One of our recent tour guests, Bob McGowan, of Pensacola, saw a photo of Old 100 working in the mill yard and said, "My dad took that picture!" Turns out his dad was a flight instructor from NAS and as he flew over Northwest Florida, he'd spy landmarks and dirt roads. Then on off days, he'd jump into his car, and take his family to check these sites out. One such excursion came in 1952 while they were in the mill yard looking at the steam engine "graveyard," when Old 100 came chuffing along the rails nearby. The elder McGowan pulled his camera out and shot the picture! It's on page 3 of the recently published book by the ASHS on Old 100.

There are many stories such as these. I like to toot our own horn occasionally - if not to prove something to you, then to make ourselves feel confident in what we're doing. Recently we had some folks in for a tour of the museums and park. One gentleman kept remarking about how a certain museum he'd been to had this and had that, telling us how much better that was than the way we had it. I can tell you - but I didn't comment to him - there are no other museums that have any more heart and soul poured into them than the ones at The Alger-Sullivan Historical Society. We may not do it like everyone else, but no one else tries any harder than we do.

We love what we are doing for you, for the town , for the ones who will come after us, and certainly for the honor of the ones here before us. They were hardworking, individualistic souls, who did their best to make their way through this life, just as you and I are doing today. There were scoundrels, of course, but the majority of those here were honest and good people.

A good example is Alonzo Harwell. He came to Century and The Alger-Sullivan Lumber Company from Arkansas in the early 20th Century to live out his life and raise his family of fine, upstanding folks. His influence is still being felt today, not just by his descendants, but by his neighbors' children (me). These are lessons we all should learn: that in our lifetimes we have influence over more people than we could ever guess, and for far longer than we would ever think.
'Nuff preachin - there're better qualified men writing columns here, so I'll leave it to them. I said all that to say this: We need your help - and support. Your work in the Society can last for years to come. I'm not asking for money! I am asking that if you ever thought you might want to drop in on one of our meetings and perhaps join, there is no time like the present. Your input and help can have an influence on a young person years from now as they try to understand their past - remember Jessica Huffman above? You may contact one of our members to find out how, or call one of these numbers: 850-256-2029; 850-256-3983; or 850-256-2661. We will be happy to give you all the information you need.
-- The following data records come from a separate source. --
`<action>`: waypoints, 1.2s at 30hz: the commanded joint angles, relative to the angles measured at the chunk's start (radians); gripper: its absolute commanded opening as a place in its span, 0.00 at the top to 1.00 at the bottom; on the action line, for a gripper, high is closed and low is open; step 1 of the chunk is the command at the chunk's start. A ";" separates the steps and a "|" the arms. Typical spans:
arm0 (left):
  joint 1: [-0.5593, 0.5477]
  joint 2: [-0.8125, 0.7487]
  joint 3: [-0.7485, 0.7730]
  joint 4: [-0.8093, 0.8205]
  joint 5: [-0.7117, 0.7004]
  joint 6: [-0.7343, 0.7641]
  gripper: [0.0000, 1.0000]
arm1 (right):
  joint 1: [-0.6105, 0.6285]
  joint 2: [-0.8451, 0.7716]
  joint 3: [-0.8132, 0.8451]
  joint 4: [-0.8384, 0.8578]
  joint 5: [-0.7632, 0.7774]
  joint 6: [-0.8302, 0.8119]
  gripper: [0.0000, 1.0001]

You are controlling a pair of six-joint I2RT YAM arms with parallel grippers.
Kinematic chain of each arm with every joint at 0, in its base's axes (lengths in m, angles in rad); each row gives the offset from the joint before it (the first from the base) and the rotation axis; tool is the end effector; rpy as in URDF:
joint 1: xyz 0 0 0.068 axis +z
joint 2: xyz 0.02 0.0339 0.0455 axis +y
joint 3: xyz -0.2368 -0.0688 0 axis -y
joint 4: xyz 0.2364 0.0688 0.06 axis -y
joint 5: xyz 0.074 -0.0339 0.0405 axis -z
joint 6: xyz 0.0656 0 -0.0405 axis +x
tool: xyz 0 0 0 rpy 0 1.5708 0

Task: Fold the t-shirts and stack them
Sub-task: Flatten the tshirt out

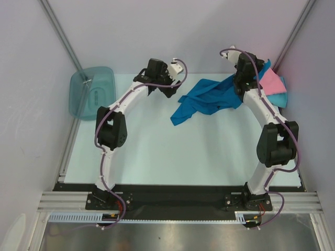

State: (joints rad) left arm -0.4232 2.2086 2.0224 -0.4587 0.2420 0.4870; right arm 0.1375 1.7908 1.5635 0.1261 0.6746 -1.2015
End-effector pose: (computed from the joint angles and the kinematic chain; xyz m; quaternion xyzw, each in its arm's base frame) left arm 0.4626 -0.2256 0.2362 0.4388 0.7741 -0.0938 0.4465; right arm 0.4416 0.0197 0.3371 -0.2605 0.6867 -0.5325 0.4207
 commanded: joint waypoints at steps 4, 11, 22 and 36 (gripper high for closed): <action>-0.029 0.098 0.091 0.057 0.186 -0.083 0.07 | 0.034 -0.074 -0.005 0.003 0.019 -0.004 1.00; -0.037 0.166 0.104 0.101 0.187 -0.050 0.06 | 0.050 -0.065 0.018 -0.043 0.019 0.029 1.00; -0.037 0.218 0.105 0.169 0.108 0.005 0.05 | 0.073 -0.051 0.038 -0.098 0.020 0.091 1.00; -0.037 0.272 0.157 0.207 0.114 0.045 0.00 | 0.093 -0.033 0.061 -0.120 0.020 0.095 1.00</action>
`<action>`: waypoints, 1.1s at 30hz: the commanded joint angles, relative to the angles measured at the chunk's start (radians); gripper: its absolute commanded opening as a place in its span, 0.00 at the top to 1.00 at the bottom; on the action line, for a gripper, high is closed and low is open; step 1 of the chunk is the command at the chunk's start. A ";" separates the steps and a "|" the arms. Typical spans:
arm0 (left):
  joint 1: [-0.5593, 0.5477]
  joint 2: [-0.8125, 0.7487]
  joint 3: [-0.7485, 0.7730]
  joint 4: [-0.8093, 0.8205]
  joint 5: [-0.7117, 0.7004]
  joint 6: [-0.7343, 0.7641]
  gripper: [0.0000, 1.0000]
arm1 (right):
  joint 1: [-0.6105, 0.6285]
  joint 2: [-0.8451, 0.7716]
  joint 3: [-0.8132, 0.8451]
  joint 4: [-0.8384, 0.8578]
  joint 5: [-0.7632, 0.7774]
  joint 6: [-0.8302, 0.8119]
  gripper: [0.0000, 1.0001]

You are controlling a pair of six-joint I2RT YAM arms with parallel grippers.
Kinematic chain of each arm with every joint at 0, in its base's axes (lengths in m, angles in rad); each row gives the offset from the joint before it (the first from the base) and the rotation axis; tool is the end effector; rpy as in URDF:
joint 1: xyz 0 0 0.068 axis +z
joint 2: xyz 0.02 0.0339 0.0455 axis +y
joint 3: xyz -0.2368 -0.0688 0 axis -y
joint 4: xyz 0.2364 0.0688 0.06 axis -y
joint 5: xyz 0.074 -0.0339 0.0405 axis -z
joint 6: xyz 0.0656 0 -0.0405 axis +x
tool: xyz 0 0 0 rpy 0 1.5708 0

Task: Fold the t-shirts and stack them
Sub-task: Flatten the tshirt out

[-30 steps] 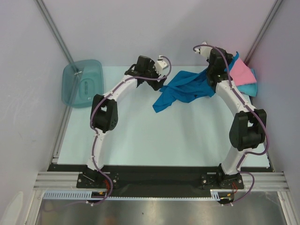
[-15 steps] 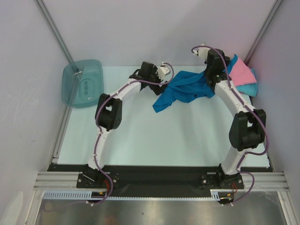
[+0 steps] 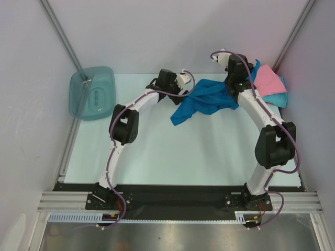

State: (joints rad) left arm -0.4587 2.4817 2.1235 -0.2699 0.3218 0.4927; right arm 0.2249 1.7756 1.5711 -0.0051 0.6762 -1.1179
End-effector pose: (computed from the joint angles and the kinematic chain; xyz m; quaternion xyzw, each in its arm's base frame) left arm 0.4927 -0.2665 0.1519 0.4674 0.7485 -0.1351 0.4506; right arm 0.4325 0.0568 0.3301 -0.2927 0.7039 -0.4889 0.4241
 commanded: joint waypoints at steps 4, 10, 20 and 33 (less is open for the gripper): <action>-0.001 -0.001 0.058 0.017 0.048 0.050 0.08 | 0.011 -0.007 0.070 0.011 0.020 0.017 1.00; -0.005 0.009 0.075 0.015 0.062 0.067 0.27 | 0.016 0.005 0.098 0.011 0.017 0.017 1.00; -0.018 0.008 0.072 0.005 0.054 0.082 0.00 | 0.016 0.001 0.113 0.011 0.017 0.021 1.00; -0.044 0.005 -0.033 -0.127 -0.098 0.593 0.00 | 0.028 0.010 0.136 0.010 0.007 0.027 1.00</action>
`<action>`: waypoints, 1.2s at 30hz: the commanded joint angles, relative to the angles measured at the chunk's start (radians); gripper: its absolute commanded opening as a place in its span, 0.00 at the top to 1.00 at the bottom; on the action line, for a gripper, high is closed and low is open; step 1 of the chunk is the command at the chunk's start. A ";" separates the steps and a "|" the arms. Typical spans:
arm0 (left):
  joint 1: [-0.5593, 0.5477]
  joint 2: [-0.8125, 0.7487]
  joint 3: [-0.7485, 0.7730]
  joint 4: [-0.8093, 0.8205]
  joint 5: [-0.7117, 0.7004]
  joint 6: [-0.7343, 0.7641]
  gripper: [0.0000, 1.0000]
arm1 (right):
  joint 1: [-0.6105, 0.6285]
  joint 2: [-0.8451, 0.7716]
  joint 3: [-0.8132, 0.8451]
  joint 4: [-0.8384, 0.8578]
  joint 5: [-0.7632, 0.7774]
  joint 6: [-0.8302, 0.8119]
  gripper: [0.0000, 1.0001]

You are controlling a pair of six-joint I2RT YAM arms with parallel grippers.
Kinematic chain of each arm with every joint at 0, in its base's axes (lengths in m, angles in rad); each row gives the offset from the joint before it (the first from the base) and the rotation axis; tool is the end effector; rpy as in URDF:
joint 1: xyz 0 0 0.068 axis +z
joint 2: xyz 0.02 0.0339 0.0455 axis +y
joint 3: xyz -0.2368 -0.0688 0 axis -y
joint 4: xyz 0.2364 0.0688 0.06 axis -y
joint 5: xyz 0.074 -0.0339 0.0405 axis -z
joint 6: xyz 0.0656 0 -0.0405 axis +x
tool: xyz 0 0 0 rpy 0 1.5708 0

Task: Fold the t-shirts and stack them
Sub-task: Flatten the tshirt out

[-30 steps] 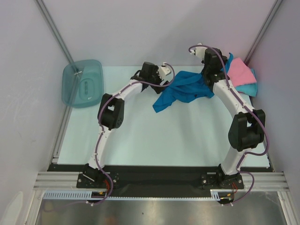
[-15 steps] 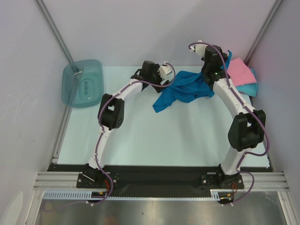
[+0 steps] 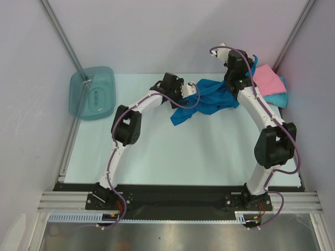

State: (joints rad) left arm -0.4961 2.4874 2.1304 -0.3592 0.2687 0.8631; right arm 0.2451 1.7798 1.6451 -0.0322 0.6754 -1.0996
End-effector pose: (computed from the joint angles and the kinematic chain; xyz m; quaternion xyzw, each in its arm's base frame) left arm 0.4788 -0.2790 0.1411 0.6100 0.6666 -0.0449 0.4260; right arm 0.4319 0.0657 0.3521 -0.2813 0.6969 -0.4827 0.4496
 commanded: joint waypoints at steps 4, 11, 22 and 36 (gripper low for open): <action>-0.010 0.005 -0.090 -0.026 -0.078 0.358 0.08 | 0.005 0.004 0.073 0.038 0.006 0.017 1.00; -0.009 0.018 -0.106 0.042 -0.056 0.402 0.27 | 0.011 0.001 0.067 0.008 0.010 0.026 1.00; -0.006 0.008 -0.017 0.065 0.032 0.263 0.18 | 0.014 0.006 0.062 0.023 0.012 0.003 1.00; -0.006 0.011 -0.009 0.097 0.104 0.082 0.25 | 0.023 0.023 0.058 0.058 0.006 -0.011 1.00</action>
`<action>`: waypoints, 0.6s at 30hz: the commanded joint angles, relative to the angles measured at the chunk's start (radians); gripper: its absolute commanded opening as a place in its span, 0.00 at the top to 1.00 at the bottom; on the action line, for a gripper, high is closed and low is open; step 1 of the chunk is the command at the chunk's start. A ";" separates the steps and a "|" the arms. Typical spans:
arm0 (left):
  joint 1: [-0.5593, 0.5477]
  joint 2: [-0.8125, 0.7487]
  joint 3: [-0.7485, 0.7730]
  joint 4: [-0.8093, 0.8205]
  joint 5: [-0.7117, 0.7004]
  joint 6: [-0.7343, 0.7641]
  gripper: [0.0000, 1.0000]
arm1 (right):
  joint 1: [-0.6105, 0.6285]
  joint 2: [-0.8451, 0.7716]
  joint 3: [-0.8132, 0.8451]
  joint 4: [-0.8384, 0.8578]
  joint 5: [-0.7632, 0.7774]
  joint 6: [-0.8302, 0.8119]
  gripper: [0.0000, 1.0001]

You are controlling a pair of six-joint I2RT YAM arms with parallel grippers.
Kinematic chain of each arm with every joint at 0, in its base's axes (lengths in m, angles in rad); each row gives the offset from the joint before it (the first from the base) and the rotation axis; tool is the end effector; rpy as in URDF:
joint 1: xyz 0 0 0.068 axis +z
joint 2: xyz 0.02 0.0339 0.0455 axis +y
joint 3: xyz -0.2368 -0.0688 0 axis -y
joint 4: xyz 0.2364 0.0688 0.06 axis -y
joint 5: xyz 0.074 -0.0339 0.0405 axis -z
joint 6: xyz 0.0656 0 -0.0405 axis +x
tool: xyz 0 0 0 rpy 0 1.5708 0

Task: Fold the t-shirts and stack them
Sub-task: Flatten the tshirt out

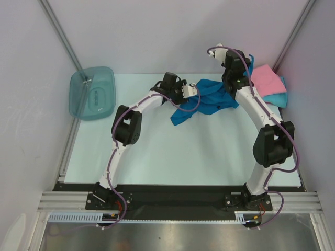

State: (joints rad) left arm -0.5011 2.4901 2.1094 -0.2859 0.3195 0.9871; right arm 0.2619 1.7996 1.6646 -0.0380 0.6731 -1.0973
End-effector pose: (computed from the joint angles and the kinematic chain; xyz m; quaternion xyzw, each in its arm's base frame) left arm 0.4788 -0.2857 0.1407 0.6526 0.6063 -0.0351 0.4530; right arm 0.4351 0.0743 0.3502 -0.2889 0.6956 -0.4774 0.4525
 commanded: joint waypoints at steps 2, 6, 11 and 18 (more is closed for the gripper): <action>-0.004 0.010 0.006 0.025 0.053 -0.030 0.27 | 0.008 0.009 0.043 0.067 0.006 -0.013 1.00; -0.005 0.012 0.009 0.028 0.067 -0.024 0.27 | 0.010 0.014 0.050 0.070 0.005 -0.016 1.00; -0.008 0.010 -0.020 0.021 0.058 0.056 0.37 | 0.016 0.017 0.057 0.076 0.005 -0.019 1.00; -0.010 0.009 -0.034 -0.004 0.064 0.117 0.81 | 0.017 0.017 0.060 0.090 0.006 -0.027 1.00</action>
State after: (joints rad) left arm -0.5030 2.4992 2.0808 -0.2939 0.3447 1.0557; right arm 0.2729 1.8233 1.6672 -0.0105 0.6731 -1.1091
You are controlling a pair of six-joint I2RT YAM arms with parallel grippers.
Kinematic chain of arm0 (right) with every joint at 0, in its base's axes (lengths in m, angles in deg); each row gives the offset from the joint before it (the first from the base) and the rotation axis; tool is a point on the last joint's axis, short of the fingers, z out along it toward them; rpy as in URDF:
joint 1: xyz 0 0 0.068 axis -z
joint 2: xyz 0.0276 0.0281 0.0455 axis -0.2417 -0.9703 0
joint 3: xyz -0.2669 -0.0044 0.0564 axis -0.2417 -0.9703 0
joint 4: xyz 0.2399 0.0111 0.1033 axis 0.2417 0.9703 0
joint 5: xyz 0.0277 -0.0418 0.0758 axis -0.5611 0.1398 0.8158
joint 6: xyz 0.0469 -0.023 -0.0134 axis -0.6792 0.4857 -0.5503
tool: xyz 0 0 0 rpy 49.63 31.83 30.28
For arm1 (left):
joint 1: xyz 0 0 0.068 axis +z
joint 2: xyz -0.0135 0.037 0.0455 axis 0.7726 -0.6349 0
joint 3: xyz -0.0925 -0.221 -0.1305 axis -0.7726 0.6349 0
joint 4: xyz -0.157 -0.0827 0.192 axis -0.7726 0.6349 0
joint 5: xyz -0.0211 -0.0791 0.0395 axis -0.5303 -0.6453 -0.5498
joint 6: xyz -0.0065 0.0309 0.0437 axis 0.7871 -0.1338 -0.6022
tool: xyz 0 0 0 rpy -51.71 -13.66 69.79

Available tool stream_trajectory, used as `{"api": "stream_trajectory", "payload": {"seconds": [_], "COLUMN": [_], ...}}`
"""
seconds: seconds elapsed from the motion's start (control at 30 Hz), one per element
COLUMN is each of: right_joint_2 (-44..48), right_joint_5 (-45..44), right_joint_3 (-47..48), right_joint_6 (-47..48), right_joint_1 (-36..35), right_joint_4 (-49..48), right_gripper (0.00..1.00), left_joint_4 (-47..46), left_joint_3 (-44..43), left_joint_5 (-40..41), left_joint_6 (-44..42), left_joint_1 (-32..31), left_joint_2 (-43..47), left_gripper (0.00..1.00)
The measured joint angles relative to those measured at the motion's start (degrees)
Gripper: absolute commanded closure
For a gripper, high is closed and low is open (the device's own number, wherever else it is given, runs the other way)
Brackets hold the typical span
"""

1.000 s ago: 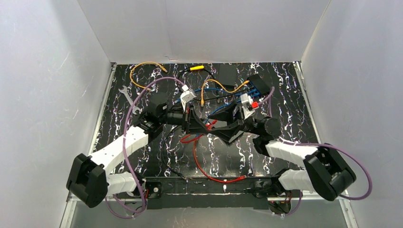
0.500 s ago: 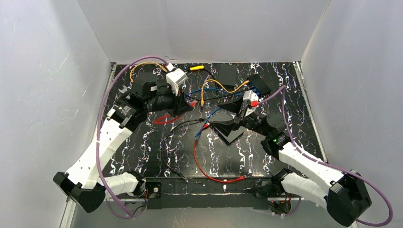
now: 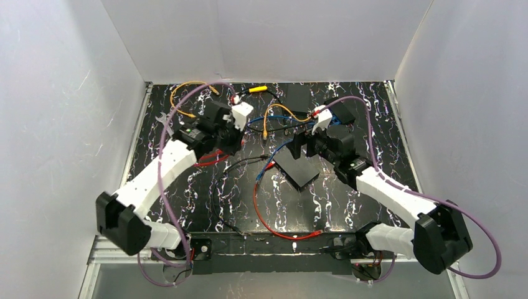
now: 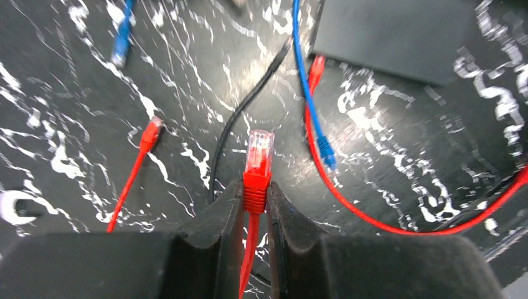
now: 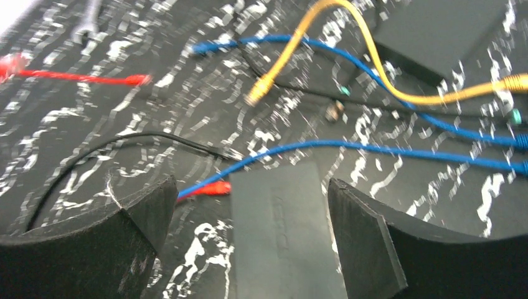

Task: Insert the plug into the switch port
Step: Pick up the connector from the center of the board, then insert the connector into the switch port.

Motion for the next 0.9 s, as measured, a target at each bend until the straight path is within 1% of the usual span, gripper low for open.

Our next meeting is August 15 at 7 pm in The Leach House Museum. That's located in the J.H. Jones Historical Park on Jefferson Avenue in Century. The speaker at this meeting is Kevin McKinley, the writer of the column appearing in the Tri-City Ledger for the Sons of Confederate Veterans. He's been given free reign over his choice of topics, and he said he will likely speak on the difference in economies before and after the War Between The States. Why don't you make this a priority for August 15? You'll find great refreshments afterward and a chance to socialize with your friends and neighbors a bit - maybe even make new friends and meet your neighbors!

Alger-Sullivan Lumber Company 750 horsepower Corliss steam engine. Does anyone recognize the people in this photo?